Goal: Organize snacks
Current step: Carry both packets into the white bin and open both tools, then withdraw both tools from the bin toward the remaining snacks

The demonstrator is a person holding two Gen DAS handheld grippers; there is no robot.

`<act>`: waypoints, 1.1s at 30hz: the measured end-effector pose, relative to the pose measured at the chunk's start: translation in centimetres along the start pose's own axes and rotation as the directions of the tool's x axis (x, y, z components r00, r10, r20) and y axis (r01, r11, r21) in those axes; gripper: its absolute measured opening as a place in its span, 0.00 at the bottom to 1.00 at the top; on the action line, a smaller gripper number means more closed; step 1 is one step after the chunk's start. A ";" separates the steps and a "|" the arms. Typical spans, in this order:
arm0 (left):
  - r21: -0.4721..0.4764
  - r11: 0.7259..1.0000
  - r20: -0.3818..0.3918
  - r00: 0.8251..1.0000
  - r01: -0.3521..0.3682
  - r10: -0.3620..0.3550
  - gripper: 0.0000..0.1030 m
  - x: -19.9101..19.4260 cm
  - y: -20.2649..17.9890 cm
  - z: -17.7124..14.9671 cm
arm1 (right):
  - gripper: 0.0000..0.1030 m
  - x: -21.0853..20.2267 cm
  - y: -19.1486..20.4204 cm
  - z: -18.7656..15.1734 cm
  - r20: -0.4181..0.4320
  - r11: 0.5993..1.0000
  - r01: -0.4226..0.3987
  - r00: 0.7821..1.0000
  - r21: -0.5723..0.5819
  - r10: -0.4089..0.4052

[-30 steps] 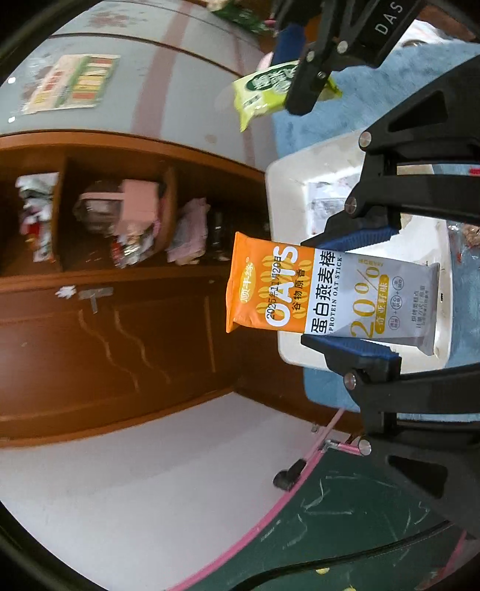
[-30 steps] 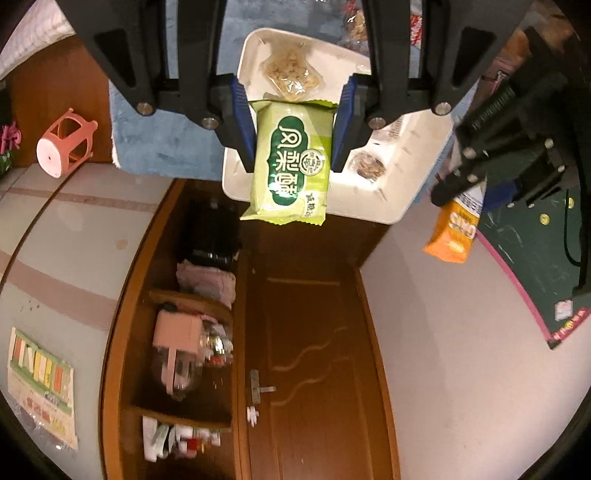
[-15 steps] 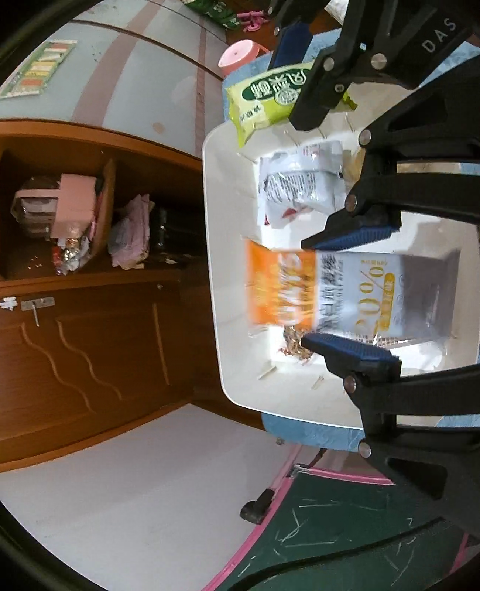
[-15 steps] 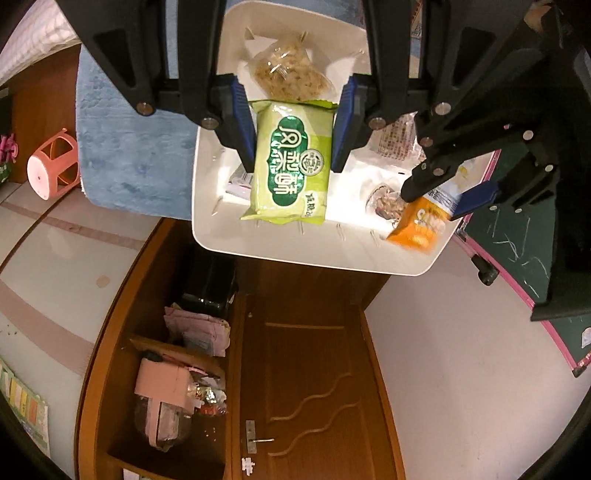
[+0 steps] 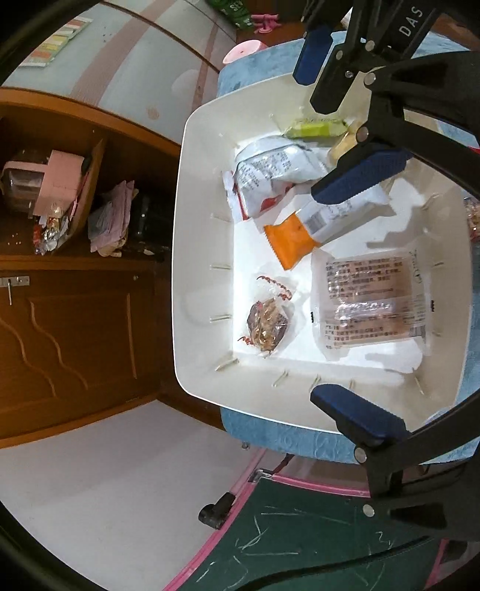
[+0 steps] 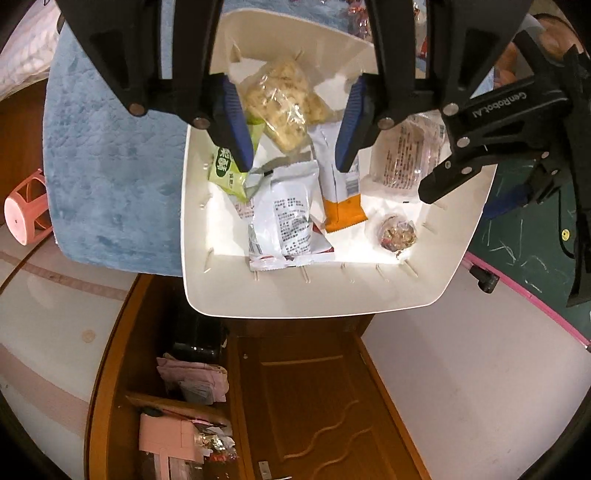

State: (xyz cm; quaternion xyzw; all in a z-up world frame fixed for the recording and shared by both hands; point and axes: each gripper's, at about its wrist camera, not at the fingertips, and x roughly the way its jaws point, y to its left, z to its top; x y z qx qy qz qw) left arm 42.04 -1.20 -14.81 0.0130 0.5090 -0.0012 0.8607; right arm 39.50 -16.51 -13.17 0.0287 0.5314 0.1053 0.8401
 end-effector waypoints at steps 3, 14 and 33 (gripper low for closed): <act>0.006 1.000 -0.001 1.000 0.011 -0.011 0.95 -1.1 -0.3 -0.5 | 0.46 -0.9 0.0 -0.4 0.003 1.000 0.004 1.000 -0.010 -0.004; 0.053 0.999 0.064 0.998 0.007 -0.010 0.95 -8.2 -1.0 -3.5 | 0.46 -7.1 1.1 -2.6 0.059 0.999 0.038 0.998 -0.029 -0.037; 0.085 0.995 0.193 0.979 0.051 -0.067 0.95 -21.9 0.3 -12.9 | 0.46 -18.9 4.2 -11.2 0.186 0.998 0.039 0.982 -0.059 -0.027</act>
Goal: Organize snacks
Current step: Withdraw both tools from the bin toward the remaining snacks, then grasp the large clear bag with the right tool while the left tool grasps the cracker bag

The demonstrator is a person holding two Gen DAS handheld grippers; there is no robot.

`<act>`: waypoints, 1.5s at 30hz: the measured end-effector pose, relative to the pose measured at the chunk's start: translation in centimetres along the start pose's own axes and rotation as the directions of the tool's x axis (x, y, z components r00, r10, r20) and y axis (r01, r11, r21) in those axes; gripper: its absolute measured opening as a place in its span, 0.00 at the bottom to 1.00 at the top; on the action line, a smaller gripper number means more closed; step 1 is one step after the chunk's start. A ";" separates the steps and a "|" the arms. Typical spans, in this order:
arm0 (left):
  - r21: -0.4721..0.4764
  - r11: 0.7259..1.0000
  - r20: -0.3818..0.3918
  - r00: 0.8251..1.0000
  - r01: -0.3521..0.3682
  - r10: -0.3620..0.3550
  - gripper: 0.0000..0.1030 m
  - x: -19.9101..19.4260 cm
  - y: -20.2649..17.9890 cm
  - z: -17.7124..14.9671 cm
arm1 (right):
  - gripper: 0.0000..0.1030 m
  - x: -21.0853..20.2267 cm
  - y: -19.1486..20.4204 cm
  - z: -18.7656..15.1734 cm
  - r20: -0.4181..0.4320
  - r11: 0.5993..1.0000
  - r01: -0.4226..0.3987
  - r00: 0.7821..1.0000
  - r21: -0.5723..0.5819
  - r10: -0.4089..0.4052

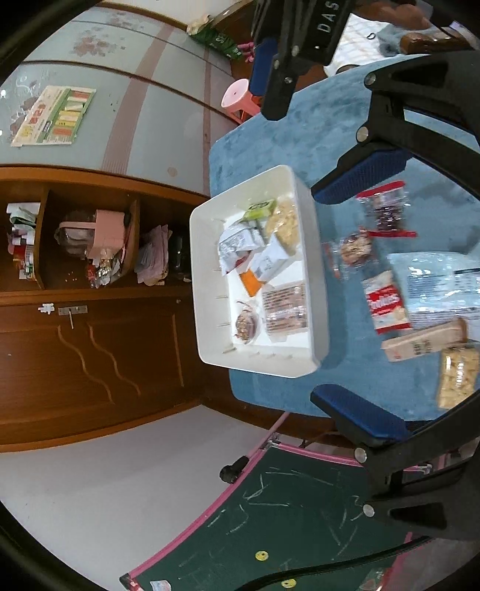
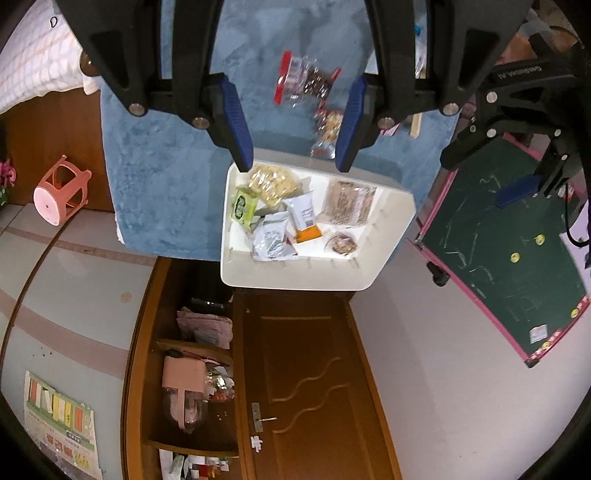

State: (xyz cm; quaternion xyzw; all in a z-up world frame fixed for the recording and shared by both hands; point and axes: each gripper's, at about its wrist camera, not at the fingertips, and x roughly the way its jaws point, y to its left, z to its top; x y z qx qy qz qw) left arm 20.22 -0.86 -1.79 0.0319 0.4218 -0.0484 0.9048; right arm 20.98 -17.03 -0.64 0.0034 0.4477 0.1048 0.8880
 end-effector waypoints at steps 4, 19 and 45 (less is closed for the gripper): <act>-0.017 1.000 0.015 1.000 0.022 -0.022 0.95 -2.0 0.8 -2.7 | 0.46 -0.8 0.8 -2.0 -0.001 1.000 -0.024 1.000 -0.010 0.024; -0.040 0.996 -0.032 0.996 -0.085 0.084 0.95 -3.3 7.1 -15.1 | 0.49 3.8 4.2 -12.0 -0.151 0.982 -0.187 0.971 -0.010 0.183; -0.386 0.904 -0.219 0.970 -0.182 0.101 0.95 6.0 15.4 -23.9 | 0.63 18.5 7.5 -16.5 -0.305 0.867 -0.375 0.826 0.329 0.473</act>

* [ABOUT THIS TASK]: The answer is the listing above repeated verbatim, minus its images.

* [ANSWER BOX]:
Goal: Organize snacks
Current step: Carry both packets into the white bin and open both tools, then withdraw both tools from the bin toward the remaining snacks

The demonstrator is a person holding two Gen DAS handheld grippers; there is no robot.

`<act>`: waypoints, 1.1s at 30hz: the measured end-effector pose, relative to the pose measured at the chunk's start: translation in centimetres along the start pose's own axes and rotation as the directions of the tool's x axis (x, y, z components r00, r10, r20) and y axis (r01, r11, r21) in those axes; gripper: its absolute measured opening as a place in its span, 0.00 at the bottom to 1.00 at the top; on the action line, a smaller gripper number means more closed; step 1 is one step after the chunk's start. A ";" separates the steps and a "|" the arms. Typical spans, in this order:
arm0 (left):
  - r21: -0.4721..0.4764
  - r11: 0.7259..1.0000
  - r20: -0.3818..0.3918
  - r00: 0.8251..1.0000
  - r01: -0.3521..0.3682
  - r10: -0.3620..0.3550
  - gripper: 0.0000..0.1030 m
  - x: -19.9101..19.4260 cm
  - y: -20.2649..17.9890 cm
  - z: -17.7124..14.9671 cm
arm1 (right):
  - gripper: 0.0000..0.1030 m
  - x: -21.0853..20.2267 cm
  - y: -19.1486..20.4204 cm
  - z: -18.7656..15.1734 cm
  - r20: -0.4181..0.4320
  - r11: 0.5993..1.0000
  - r01: -0.4226..0.3987
  - r00: 0.7821..1.0000
  - r21: -0.5723..0.5819
  - r10: -0.4089..0.4052

[-30 steps] 
[-30 steps] 
[-15 steps] 
[-15 steps] 
[+0 steps] 
[+0 steps] 

State: (xyz cm; quaternion xyzw; all in a z-up world frame fixed for the recording and shared by both hands; point and axes: each gripper's, at about its wrist camera, not at the fingertips, and x roughly the way its jaws point, y to its left, z to its top; x y z qx qy qz qw) left arm 42.04 -1.20 -14.81 0.0130 0.5090 -0.0012 0.8607; right arm 39.50 -16.51 -13.17 0.0287 0.5314 0.1053 0.8401
 end-effector waypoints at steps 3, 14 and 33 (gripper low for closed): <act>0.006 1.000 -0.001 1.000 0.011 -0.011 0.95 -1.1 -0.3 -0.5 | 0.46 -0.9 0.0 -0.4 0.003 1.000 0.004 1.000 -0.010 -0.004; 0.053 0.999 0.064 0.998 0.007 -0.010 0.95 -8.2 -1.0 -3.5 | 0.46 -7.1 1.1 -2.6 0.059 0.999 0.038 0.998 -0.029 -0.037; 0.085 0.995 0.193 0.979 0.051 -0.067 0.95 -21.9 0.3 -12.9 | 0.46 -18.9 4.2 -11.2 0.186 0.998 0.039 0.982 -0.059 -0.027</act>
Goal: Organize snacks
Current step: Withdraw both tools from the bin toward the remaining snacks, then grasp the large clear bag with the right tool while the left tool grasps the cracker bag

The demonstrator is a person holding two Gen DAS handheld grippers; there is no robot.

`<act>`: waypoints, 1.5s at 30hz: the measured end-effector pose, relative to the pose measured at the chunk's start: translation in centimetres along the start pose's own axes and rotation as the directions of the tool's x axis (x, y, z components r00, r10, r20) and y axis (r01, r11, r21) in those axes; gripper: its absolute measured opening as a place in its span, 0.00 at the bottom to 1.00 at the top; on the action line, a smaller gripper number means more closed; step 1 is one step after the chunk's start. A ";" separates the steps and a "|" the arms. Typical spans, in this order:
arm0 (left):
  - r21: -0.4721..0.4764
  - r11: 0.7259..1.0000
  - r20: -0.3818..0.3918
  - r00: 0.8251..1.0000
  - r01: -0.3521..0.3682
  - r10: -0.3620..0.3550
  - gripper: 0.0000..0.1030 m
  - x: -19.9101..19.4260 cm
  - y: -20.2649..17.9890 cm
  - z: -17.7124..14.9671 cm
arm1 (right):
  - gripper: 0.0000..0.1030 m
  - x: -21.0853..20.2267 cm
  - y: -19.1486..20.4204 cm
  - z: -18.7656..15.1734 cm
  - r20: -0.4181..0.4320
  - r11: 0.5993..1.0000
  - r01: -0.4226..0.3987
  - r00: 0.7821..1.0000
  - r21: -0.5723..0.5819
  - r10: -0.4089..0.4052


State: (xyz cm; quaternion xyzw; all in a z-up world frame fixed for the recording and shared by both hands; point and axes: each gripper's, at about its wrist camera, not at the fingertips, and x roughly the way its jaws point, y to its left, z to its top; x y z qx qy qz qw) left arm 20.22 -0.86 -1.79 0.0319 0.4218 -0.0484 0.9048; right arm 20.98 -17.03 -0.64 0.0034 0.4477 0.1048 0.8880
 end-effector waypoints at steps 4, 19 and 45 (less is closed for the gripper): <act>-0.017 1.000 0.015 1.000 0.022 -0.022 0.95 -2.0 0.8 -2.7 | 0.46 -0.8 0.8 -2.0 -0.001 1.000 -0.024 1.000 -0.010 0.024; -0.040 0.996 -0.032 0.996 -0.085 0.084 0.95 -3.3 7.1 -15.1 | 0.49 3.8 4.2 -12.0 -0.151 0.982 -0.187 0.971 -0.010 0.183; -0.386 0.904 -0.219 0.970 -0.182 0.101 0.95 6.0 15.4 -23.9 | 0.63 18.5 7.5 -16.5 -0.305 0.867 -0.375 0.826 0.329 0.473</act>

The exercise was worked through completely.